(PROBLEM TO SOLVE) From the entries that follow, work out how many lines contain "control". Write the number only.

Data excerpts
-- -- --

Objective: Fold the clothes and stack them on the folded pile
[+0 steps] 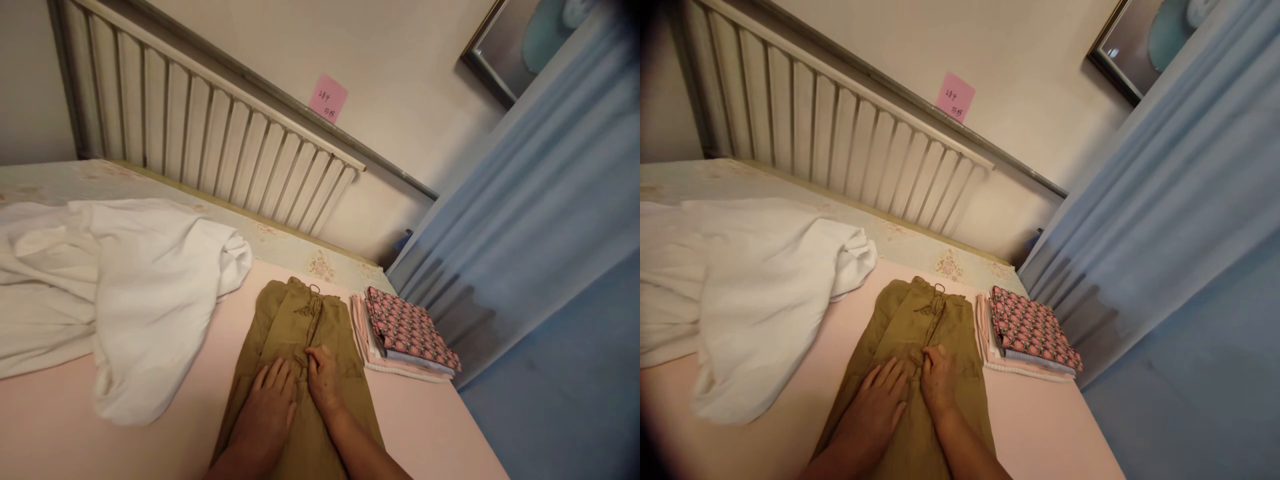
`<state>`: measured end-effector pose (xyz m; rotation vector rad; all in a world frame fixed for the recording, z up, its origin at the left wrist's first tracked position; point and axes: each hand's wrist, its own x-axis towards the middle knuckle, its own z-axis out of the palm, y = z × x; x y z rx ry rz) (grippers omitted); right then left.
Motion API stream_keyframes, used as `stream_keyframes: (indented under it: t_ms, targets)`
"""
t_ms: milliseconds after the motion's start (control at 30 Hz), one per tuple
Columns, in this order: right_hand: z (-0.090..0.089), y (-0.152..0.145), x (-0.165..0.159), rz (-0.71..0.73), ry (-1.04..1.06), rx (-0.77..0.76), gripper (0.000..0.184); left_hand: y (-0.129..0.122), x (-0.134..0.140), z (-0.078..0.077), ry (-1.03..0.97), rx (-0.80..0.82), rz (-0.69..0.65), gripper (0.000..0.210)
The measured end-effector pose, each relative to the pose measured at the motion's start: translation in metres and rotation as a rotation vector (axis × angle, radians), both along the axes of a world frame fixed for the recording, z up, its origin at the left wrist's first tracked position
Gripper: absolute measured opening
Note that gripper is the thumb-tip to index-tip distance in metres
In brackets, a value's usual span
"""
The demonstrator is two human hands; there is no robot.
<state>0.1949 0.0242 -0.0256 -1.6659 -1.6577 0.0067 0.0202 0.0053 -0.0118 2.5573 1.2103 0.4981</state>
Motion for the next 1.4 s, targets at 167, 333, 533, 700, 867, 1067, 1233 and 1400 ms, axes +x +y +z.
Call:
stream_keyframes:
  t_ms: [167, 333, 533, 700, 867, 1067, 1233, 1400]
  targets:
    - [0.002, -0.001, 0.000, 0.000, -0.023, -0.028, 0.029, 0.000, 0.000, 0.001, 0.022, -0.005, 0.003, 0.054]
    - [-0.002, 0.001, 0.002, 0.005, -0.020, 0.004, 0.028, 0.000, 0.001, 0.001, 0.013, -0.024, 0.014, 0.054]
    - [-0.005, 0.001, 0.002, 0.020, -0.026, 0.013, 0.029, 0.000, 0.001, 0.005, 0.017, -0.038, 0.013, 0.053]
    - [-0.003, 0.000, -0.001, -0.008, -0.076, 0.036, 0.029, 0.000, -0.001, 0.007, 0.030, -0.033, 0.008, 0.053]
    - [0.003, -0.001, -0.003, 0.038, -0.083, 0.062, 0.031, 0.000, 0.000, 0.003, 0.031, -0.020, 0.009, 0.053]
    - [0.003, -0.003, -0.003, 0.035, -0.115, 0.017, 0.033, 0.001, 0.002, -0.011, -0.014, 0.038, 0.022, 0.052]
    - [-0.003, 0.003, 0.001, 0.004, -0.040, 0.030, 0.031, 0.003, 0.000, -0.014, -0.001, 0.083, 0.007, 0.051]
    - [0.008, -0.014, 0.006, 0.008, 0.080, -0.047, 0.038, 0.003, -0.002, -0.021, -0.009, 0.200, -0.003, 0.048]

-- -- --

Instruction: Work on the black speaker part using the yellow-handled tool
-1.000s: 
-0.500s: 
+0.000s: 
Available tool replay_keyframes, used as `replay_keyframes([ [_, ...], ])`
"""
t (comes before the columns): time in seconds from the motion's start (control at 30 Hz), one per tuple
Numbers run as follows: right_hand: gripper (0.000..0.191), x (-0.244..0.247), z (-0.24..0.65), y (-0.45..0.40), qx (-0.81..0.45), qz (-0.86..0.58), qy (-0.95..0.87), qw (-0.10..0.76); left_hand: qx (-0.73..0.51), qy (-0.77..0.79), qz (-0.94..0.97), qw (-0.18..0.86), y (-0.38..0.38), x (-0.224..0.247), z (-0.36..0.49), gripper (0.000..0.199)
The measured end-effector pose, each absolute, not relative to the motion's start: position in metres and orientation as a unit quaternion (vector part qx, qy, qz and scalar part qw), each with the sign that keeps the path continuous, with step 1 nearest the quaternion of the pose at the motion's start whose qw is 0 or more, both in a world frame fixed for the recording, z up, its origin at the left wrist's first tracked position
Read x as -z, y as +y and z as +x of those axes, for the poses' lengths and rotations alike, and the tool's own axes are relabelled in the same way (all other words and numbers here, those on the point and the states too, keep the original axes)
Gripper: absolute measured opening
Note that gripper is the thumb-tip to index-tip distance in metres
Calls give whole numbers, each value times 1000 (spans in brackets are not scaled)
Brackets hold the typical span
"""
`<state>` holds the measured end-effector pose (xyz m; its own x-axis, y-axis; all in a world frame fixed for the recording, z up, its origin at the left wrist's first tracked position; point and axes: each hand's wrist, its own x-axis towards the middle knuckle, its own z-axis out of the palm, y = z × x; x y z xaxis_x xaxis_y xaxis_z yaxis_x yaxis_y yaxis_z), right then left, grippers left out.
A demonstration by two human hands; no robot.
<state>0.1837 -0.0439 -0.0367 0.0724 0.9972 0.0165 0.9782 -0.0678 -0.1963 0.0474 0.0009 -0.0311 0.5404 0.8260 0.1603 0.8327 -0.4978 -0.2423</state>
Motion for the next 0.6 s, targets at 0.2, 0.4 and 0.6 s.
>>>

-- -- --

(RESPONSE TO THIS TASK) 2